## EXERCISE DETAILS:
In the data below, find the line containing "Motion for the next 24", then set down that line and every later line up to and including the line containing "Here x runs", exactly.
RECORDS SHOWN START
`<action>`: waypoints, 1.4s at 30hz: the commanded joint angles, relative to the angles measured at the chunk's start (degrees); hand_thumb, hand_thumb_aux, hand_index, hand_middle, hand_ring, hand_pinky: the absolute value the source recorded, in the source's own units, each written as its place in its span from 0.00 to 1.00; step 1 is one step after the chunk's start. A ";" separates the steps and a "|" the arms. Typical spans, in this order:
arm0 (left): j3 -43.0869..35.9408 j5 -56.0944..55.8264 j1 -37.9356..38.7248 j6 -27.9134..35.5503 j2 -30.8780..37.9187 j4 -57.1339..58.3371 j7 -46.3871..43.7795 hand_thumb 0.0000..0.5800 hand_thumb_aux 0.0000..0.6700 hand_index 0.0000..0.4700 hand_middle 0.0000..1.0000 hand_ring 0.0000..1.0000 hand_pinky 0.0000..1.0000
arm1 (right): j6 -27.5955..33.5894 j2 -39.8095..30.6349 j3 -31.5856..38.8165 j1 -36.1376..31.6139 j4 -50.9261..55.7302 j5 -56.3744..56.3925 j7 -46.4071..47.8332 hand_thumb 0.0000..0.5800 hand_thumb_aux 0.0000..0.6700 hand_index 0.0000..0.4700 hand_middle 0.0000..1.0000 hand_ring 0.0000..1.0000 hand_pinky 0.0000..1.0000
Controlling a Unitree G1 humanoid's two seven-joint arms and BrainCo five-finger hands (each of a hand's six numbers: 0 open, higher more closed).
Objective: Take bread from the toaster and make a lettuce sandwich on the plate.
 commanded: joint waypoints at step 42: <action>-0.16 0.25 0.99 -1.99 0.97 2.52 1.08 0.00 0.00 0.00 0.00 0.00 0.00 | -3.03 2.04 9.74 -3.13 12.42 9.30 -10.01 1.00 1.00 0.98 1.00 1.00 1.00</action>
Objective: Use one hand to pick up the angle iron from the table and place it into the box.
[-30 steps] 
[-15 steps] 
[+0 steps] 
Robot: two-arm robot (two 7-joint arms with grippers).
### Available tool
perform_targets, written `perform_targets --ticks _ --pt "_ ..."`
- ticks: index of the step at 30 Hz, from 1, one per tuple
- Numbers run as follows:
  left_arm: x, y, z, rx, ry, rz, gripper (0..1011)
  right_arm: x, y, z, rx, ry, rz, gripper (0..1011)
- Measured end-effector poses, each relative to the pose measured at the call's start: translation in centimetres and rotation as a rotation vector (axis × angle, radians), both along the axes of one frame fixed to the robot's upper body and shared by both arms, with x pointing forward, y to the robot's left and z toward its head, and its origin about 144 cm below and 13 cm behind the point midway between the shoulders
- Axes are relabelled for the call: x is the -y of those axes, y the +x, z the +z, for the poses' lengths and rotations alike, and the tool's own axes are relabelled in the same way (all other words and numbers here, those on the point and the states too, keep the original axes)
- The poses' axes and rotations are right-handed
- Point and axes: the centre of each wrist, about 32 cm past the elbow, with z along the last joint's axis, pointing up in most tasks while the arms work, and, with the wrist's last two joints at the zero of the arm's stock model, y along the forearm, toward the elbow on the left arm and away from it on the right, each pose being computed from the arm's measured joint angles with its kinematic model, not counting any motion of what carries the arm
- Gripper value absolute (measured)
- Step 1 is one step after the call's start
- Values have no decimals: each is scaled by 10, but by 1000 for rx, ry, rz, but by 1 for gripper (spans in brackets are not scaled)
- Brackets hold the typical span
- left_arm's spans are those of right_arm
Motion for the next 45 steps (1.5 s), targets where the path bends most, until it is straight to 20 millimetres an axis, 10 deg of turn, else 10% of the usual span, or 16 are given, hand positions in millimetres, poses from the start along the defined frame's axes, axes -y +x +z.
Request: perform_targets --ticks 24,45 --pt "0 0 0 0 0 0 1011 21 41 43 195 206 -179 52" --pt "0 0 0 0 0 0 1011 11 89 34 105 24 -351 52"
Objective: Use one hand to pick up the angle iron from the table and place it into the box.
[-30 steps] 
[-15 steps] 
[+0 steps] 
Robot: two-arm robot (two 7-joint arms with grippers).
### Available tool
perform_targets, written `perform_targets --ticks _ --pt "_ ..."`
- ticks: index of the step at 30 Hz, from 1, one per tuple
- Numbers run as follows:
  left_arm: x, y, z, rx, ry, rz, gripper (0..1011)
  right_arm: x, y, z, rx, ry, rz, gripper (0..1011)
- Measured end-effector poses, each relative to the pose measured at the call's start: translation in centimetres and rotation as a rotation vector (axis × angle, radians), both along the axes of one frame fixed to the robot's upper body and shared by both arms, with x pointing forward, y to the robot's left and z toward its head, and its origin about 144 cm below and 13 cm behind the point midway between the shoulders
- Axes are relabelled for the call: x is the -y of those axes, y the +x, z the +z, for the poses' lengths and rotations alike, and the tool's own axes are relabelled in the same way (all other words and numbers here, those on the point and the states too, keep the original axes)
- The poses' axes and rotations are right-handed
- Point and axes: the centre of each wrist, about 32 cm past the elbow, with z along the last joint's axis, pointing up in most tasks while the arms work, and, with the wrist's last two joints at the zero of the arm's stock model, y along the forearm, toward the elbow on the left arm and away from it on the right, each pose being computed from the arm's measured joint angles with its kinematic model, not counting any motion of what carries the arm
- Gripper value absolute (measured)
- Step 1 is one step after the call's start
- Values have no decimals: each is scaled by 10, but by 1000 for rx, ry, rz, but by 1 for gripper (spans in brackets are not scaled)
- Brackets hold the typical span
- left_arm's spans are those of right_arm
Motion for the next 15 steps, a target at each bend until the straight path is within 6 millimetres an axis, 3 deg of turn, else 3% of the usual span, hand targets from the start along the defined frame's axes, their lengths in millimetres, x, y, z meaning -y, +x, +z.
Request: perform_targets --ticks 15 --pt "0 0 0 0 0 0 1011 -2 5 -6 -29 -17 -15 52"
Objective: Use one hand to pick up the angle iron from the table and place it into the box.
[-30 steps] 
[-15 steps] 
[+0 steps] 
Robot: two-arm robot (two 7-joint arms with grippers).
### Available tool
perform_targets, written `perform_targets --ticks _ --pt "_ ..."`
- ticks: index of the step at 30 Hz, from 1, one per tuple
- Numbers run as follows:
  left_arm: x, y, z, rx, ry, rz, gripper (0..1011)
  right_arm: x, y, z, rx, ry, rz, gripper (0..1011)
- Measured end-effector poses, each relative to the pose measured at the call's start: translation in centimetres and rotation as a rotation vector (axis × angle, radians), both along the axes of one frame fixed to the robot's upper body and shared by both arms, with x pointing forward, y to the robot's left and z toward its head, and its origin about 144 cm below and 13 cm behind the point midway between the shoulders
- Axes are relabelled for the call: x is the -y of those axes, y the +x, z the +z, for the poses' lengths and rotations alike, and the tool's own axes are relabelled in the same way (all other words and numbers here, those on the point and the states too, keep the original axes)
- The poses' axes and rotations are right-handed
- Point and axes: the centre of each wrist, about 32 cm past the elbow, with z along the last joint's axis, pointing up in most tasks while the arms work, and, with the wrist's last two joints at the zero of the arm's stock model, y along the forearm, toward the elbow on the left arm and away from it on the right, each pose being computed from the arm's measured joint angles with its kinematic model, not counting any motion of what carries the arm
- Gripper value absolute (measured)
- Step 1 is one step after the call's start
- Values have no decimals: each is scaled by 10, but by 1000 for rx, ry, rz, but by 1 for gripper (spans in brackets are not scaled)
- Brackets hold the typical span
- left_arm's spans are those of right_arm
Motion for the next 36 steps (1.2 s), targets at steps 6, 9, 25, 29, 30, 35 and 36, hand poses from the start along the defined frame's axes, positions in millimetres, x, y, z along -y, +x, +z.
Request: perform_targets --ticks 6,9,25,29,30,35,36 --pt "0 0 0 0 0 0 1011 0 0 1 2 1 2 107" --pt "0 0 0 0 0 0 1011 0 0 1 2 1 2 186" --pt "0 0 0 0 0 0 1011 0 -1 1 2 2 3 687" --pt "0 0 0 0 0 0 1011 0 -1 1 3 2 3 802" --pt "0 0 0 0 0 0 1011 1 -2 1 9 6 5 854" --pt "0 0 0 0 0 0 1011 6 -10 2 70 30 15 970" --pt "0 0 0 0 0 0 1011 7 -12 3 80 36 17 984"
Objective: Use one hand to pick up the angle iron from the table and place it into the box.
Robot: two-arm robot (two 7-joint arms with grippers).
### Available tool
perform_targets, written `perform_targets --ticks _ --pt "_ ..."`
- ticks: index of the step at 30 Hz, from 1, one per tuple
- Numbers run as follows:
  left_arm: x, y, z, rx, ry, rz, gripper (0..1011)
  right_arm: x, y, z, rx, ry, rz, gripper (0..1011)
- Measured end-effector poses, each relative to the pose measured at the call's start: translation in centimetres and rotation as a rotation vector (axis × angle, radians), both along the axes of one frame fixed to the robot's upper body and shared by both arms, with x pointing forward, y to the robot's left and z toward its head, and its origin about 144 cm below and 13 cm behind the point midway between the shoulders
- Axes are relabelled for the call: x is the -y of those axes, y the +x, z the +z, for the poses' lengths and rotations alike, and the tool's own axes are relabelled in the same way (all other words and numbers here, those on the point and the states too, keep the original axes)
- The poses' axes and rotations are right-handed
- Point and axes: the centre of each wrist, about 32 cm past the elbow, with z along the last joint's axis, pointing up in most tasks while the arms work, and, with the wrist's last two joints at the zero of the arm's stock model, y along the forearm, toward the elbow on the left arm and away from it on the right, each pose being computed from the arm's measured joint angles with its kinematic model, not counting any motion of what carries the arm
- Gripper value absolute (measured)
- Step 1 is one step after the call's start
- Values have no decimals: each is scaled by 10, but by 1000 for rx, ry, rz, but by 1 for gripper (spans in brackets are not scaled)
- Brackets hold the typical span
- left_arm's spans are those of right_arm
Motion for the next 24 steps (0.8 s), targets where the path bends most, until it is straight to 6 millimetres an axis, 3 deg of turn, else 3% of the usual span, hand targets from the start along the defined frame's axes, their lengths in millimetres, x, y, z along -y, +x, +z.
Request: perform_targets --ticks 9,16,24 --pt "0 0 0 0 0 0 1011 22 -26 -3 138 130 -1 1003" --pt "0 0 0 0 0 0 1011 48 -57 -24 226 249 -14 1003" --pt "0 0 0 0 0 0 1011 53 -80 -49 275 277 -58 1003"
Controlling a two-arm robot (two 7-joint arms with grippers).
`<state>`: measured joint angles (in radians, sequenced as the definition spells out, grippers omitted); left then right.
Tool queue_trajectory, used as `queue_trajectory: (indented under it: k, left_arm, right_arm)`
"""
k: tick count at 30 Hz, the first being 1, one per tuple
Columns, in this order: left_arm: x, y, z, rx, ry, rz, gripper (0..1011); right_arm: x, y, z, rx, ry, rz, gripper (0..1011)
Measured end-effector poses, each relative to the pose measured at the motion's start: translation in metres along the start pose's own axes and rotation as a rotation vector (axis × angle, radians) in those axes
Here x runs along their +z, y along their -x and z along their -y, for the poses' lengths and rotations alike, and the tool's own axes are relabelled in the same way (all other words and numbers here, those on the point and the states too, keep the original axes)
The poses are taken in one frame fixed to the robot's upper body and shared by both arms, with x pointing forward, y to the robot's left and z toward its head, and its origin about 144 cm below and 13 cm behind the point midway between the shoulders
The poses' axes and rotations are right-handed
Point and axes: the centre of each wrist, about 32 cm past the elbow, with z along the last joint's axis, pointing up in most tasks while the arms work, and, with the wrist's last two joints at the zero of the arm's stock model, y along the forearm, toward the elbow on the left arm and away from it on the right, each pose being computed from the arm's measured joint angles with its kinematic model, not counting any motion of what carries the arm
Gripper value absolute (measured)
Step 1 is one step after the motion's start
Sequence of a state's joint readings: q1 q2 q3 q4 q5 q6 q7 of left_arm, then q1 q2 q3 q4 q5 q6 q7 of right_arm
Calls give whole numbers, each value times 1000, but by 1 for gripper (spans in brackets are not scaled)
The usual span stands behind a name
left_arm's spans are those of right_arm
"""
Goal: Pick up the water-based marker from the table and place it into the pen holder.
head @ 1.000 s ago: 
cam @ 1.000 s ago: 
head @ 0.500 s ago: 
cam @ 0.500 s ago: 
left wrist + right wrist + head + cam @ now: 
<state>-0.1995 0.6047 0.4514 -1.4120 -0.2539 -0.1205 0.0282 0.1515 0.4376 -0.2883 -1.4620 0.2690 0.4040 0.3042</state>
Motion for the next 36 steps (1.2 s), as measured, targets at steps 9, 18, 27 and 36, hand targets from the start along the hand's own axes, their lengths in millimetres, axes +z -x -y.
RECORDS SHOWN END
## WRITTEN RESPONSE:
Motion for the next 24 steps (0.8 s), targets where the path bends most, until it is straight to 6 millimetres an axis, 3 deg of turn, else 3% of the usual span, hand targets from the start along the defined frame's axes, their lengths in millimetres, x, y, z along -y, +x, +z.
Request: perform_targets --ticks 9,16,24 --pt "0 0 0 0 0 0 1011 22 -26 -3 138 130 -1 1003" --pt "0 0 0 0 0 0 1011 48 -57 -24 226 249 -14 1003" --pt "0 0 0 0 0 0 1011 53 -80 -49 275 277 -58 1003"
Controlling a two-arm robot (two 7-joint arms with grippers).
`<state>`: measured joint angles (in radians, sequenced as the definition spells out, grippers omitted); left then right.
Tool queue_trajectory, used as `queue_trajectory: (indented under it: k, left_arm, right_arm)`
"""
k: tick count at 30 Hz, the first being 1, one per tuple
Columns, in this order: left_arm: x, y, z, rx, ry, rz, gripper (0..1011); right_arm: x, y, z, rx, ry, rz, gripper (0..1011)
Measured end-effector poses, each relative to the pose measured at the motion's start: translation in metres along the start pose's own axes and rotation as a rotation vector (axis × angle, radians) in those axes
Here x runs along their +z, y along their -x and z along their -y, for the poses' lengths and rotations alike, and the tool's own axes are relabelled in the same way (all other words and numbers here, those on the point and the states too, keep the original axes)

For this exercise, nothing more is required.